Satu hari, Donghyun mengetuk pintu ruangannya, membuka pintu sambil membawa kotak makanan lagi. Jeonghan menatap kotak itu dengan sorot tak percaya. Ini mungkin sudah yang kelima atau keenam kalinya dalam dua minggu terakhir. Di balik ekspresi tenangnya, ia merasa sedikit jengah dan terganggu.
“Pak Yoon,” sapa Donghyun dengan nada formal. “Wakil Direktur Choi menitipkan ini untuk Anda, dengan pesan agar Anda tidak melewatkan makan siang.”
Jeonghan menatap kotak di tangan Donghyun, lalu mendesah dengan perasaan yang semakin sulit ia jelaskan. “Lagi, Donghyun?” gumamnya pelan, meski suaranya terdengar penuh kekesalan yang tertahan.
Donghyun mengangguk singkat. “Benar, Pak Yoon. Ini sudah beberapa kali… mungkin Pak Choi benar-benar ingin Anda menjaga kesehatan,” jawabnya, tetap menggunakan nada formal dan hormat.
Jeonghan mengamati kotak makanan itu sekali lagi. Dia tahu, ini bukan sekadar kotak makanan biasa; isinya sering kali adalah makanan favoritnya, yang tidak banyak diketahui orang. Seungcheol mengenalinya begitu baik, hingga setiap pilihan makanan terasa personal dan menunjukkan perhatian yang jauh dari sekadar formalitas atau basa-basi.
“Letakkan saja di sini, Donghyun,” katanya singkat, masih dengan nada datar.
Donghyun membungkuk, lalu dengan hati-hati meletakkan kotak itu di meja kerja Jeonghan. Sebelum berbalik untuk pergi, ia menatap sejenak pada bosnya yang terlihat sedikit tidak nyaman. Namun, sebagai asisten profesional, ia tak berani menanyakan lebih jauh dan memilih meninggalkan ruangan tanpa kata.
Ketika pintu tertutup dan ruangan kembali sunyi, Jeonghan menyandarkan tubuhnya ke kursi dan memijat pelipisnya. Selama ini, ia berhasil menepis rasa canggung dengan bekerja keras, menyibukkan diri, dan menjaga jarak. Tapi Seungcheol seakan terus berusaha mendekat, menembus semua benteng yang Jeonghan bangun di antara mereka.

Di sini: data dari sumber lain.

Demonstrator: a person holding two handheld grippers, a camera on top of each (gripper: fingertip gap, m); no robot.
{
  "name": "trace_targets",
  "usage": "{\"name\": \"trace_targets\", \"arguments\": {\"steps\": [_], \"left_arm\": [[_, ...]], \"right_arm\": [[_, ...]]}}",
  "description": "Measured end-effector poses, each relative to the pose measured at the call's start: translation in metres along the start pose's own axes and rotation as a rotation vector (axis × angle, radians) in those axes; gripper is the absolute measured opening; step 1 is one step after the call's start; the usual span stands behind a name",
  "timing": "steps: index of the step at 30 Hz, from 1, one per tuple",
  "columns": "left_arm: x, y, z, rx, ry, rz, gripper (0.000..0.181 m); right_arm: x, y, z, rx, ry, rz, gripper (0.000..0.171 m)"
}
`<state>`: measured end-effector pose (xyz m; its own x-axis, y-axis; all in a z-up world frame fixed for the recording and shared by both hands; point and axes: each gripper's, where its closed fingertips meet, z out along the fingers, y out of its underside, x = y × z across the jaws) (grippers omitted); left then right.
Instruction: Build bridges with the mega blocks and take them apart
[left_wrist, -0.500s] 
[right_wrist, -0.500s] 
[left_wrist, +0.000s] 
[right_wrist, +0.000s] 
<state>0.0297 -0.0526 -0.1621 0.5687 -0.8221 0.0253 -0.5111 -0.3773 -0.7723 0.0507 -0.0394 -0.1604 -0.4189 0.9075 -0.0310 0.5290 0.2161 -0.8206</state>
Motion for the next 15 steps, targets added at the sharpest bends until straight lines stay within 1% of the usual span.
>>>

Saat jam makan siang tiba, Jeonghan menatap kotak makanan itu untuk beberapa lama sebelum akhirnya mengalah dan membukanya. Isinya rapi dan tampak lezat, persis seperti makanan yang biasanya ia nikmati di restoran mewah. Sambil menghela napas panjang, ia mulai makan perlahan, memikirkan bagaimana semua perhatian ini hanya menambah kebingungannya. Di satu sisi, ia merasa tersentuh, tetapi di sisi lain, setiap suapan makanan terasa seperti pengingat yang menyakitkan—bahwa apa pun bentuk perhatian ini, mereka tidak bisa kembali ke status quo yang lama.
---
Beberapa hari berikutnya, perhatian-perhatian itu terus datang. Seungcheol tak lagi menanyakan apakah Jeonghan ingin bertemu atau tidak; ia hanya terus melakukan tindakan-tindakan kecil yang pada akhirnya menjadi bagian dari rutinitas harian Jeonghan, baik ia suka atau tidak. Donghyun, yang selalu berada di antara mereka, kadang hanya bisa menggeleng pelan ketika setiap hari ia diminta Seungcheol untuk mengantarkan hal-hal kecil, mulai dari payung baru untuk menghadapi musim hujan, hingga pena eksklusif yang entah bagaimana ia tahu merupakan favorit Jeonghan.
Ketika akhirnya mereka bertemu dalam sebuah rapat bisnis gabungan perusahaan keluarga mereka, Jeonghan merasakan kehadiran Seungcheol yang begitu nyata. Meski ada pertemuan besar yang harus dihadiri bersama, perhatian Seungcheol tidak hilang begitu saja; dalam momen singkat di sela rapat, ia bahkan sempat berkata, “Kau harus istirahat setelah ini, Jeonghan.” Ucapan singkat itu diucapkan begitu biasa, seakan bukan hal besar. Tapi di balik sikap tenang Seungcheol, ada ketulusan yang sulit Jeonghan abaikan.
KAMU SEDANG MEMBACA
The Heirs : Quiet Flames [Jeongcheol]
FanfictionSeungcheol baru saja kembali dari Berlin setelah belasan tahun tidak menginjak kampung halamannya, tetapi baru saja satu minggu berada disana, ia harus menghadapi perjodohan dengan teman masa kecilnya, Jeonghan. Bussiness partner. Love & Hate Rela...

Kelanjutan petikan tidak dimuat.